Dealing with a very strange bug here with the Genesys Cloud Statistics API when trying to fetch real-time queue metrics. I am polling /api/v2/analytics/queues/realtime for waiting_count and agents_available but the values lag by ~15 seconds compared to the UI. My Slack Bolt handler expects sub-second updates. Am I missing a cache-bust header or is this a known limitation?
The best way to fix this is to switch to WebSockets. The REST API caches for 15 seconds. Use the /v2/analytics/queues/realtime stream endpoint instead.
Requirement
Value
Protocol
WSS
Scope
analytics:view
Latency
< 500ms
In Go, use gorilla/websocket to maintain the persistent connection and parse the JSON stream directly.
WebSocket approach is correct, but be careful with the connection lifecycle in Azure Functions. If your function instance sleeps, the WSS connection drops silently. You need a dedicated host, not a standard HTTP trigger.

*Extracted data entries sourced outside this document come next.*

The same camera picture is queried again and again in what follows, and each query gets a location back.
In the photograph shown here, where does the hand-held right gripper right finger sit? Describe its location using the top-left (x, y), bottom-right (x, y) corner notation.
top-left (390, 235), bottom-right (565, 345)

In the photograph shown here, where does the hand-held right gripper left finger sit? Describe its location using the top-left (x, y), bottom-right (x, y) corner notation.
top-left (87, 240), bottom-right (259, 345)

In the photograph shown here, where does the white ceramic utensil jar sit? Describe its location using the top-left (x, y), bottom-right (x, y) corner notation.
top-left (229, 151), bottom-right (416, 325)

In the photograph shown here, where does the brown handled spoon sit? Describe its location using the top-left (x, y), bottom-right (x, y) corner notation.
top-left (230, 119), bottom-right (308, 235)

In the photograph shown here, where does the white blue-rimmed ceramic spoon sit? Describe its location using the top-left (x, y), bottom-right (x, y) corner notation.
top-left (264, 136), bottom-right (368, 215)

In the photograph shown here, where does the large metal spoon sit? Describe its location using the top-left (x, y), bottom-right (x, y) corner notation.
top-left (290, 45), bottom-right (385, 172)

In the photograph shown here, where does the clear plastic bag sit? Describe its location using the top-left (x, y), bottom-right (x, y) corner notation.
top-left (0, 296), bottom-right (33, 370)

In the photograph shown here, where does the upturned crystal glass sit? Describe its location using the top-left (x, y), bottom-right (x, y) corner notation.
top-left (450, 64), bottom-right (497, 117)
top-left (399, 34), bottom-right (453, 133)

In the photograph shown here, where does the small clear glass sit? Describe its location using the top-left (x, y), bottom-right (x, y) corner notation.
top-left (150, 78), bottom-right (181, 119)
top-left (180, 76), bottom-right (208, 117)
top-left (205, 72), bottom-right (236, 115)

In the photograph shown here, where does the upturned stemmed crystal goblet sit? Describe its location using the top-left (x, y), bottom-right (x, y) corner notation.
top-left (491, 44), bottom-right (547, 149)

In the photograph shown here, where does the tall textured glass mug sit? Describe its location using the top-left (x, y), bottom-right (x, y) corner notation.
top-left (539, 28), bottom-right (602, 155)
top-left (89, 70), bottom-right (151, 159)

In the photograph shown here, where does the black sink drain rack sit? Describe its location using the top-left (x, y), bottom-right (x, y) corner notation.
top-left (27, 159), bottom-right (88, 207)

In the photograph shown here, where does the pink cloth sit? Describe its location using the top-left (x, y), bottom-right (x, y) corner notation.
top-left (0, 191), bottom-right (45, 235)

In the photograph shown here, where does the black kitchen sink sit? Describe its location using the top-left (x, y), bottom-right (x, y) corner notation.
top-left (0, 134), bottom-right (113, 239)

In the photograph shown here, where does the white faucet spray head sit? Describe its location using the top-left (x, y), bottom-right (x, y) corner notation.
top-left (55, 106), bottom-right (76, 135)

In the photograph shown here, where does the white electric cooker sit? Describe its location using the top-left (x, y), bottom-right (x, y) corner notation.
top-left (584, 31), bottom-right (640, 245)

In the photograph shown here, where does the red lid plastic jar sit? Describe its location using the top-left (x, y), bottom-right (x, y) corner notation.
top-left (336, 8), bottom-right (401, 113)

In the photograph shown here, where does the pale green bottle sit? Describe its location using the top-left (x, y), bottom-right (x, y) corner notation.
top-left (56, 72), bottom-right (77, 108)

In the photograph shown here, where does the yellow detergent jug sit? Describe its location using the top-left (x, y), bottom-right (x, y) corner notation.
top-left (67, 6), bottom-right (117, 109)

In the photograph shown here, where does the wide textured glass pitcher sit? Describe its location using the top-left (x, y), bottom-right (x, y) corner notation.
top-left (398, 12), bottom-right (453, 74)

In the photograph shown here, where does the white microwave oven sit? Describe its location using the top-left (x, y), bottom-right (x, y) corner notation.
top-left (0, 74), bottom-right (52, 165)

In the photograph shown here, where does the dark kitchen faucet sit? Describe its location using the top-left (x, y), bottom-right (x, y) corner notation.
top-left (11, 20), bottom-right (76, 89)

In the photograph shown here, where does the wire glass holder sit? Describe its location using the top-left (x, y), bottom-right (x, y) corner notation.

Use an Azure WebJob or a always-on Function App with Durable Entities to manage the state. Here is the minimal .NET setup to keep the stream alive:
// Install-Package GenesysCloudPlatformClientV2
var config = PlatformConfiguration.Builder()
.WithClientId("id")
.WithClientSecret("secret")
.Build();
var platformClient = PlatformClientFactory.CreatePlatformClient(config);
var analyticsClient = platformClient.Analytics;
// Keep this running continuously in a background task
await analyticsClient.RealtimeQueuesGetAsync();
Yep, this is a known issue. The suggestion above regarding WebSockets is valid, but if you are stuck with REST, you are hitting the documented cache layer. The documentation states: “Real-time analytics endpoints may return cached data with a latency of up to 15 seconds.” This is not a bug; it is a design constraint.
For a FastAPI backend, I usually bypass the REST cache by implementing a simple polling loop with exponential backoff for retries, though it still suffers from the initial lag. If you need true sub-second updates, you must use the WebSocket stream.
Here is how I handle the connection in Python using websockets:
import websockets
import json
async def connect_ws():
uri = "wss://api.euc1.genesyscloud.com/v2/analytics/queues/realtime"
headers = {"Authorization": f"Bearer {access_token}"}
async with websockets.connect(uri, extra_headers=headers) as ws:
async for message in ws:
data = json.loads(message)
process_queue_stats(data)
To fix this easily, this is to leverage the websocket stream for sub-second updates, as the rest cache is immutable. in architect, use a data action to trigger the flow on interaction.created instead of polling. this pushes state changes directly to your backend without latency.